Maternal effect lethal mutations in
gut-2 and
gut-4 lead to very similar embryonic defects including a very penetrant failure to produce differentiated gut cells and pharyngeal muscle cells, a failure of E cells to elongate their cell-cycle at the 26-cell stage of embryogenesis and a failure to gastrulate. Embryos arrest development with an approximately wild-type number of cells and differentiated hypodermal, body-wall muscle and neuronal tissues. Laser ablation of early blastomeres in embryos from mutant mothers indicate that E and MS produce hypodermal, body-wall muscle and neuronal cells. These tissues are normally produced by the C blastomere; however, the number of neuronal cells derived from the mutant E and MS blastomeres suggests that they do not take on precisely a C-like fate. Deletion mutations of
gut-2 have a slow-growing, sterile phenotype and are thus stronger than the maternal effect lethal mutations.
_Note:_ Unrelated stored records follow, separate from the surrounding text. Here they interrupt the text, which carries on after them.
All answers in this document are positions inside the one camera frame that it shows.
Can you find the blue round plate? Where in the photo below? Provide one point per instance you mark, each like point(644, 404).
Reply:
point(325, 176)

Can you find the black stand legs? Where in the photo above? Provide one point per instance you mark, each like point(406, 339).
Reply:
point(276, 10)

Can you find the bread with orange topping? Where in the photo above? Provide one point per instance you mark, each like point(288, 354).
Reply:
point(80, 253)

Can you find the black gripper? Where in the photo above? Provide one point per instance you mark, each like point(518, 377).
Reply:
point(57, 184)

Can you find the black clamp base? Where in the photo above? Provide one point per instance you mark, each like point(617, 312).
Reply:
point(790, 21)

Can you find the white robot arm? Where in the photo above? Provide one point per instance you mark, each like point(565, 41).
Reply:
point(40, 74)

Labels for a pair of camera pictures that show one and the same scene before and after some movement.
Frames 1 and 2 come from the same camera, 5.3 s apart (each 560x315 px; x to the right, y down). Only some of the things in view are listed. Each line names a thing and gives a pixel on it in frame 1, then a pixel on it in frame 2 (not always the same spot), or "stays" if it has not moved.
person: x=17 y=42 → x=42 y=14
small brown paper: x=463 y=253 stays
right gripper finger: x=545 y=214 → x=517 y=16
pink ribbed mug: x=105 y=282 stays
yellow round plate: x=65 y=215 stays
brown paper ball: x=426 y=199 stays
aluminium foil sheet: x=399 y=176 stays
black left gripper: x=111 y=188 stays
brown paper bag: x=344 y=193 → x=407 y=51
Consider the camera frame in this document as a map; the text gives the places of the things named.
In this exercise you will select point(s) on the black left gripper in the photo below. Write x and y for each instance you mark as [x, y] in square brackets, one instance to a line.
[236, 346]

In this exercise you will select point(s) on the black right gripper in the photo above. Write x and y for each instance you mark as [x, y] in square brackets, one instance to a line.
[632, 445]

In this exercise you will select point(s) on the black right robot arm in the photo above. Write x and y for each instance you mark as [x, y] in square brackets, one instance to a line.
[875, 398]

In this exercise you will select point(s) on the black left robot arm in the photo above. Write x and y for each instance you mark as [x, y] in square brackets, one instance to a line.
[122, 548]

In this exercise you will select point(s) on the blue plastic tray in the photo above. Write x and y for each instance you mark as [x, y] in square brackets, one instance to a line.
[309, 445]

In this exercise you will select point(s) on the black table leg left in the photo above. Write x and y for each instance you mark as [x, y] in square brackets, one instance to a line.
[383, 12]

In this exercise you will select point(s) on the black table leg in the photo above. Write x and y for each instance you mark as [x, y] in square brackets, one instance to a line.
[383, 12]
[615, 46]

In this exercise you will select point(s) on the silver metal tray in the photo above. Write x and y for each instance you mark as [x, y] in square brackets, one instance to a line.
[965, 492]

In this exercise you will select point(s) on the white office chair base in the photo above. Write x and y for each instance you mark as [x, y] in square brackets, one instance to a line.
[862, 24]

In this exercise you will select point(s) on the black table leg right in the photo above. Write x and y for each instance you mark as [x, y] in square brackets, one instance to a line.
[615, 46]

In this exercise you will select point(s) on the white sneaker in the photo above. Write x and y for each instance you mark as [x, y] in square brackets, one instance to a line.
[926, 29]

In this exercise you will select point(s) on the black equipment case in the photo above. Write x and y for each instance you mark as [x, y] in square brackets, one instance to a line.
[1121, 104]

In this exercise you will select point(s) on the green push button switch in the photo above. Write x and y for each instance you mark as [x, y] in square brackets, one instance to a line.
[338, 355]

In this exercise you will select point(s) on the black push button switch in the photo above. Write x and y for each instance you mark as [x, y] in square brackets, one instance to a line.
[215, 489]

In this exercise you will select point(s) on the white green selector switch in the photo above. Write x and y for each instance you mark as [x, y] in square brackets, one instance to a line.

Cloning of
gut-2 and of
gut-4 has revealed that both of these genes encode proteins with similarity to Sm-like proteins, which are related to core spliceosomal snRNP proteins. A functional GUT-2::HA protein is localized to nuclei and is expressed in most cells, including the germline. The lesions in two
gut-2 alleles and four
gut-4 alleles have been analyzed; all six mutations affect the same conserved glycine residue in the GUT-2 and GUT-4 proteins. Thus the maternal effect lethal mutations are special alleles of these genes. It is possible that these special alleles affect a particular function of
gut-2 and
gut-4 leading to the observed defects in E- and MS-derived cell fate. Alternatively, these special alleles may reduce the efficiency of general splicing so that the production of mature mRNA is reduced for a few transcripts whose levels are critical for specifying the fates of these cells.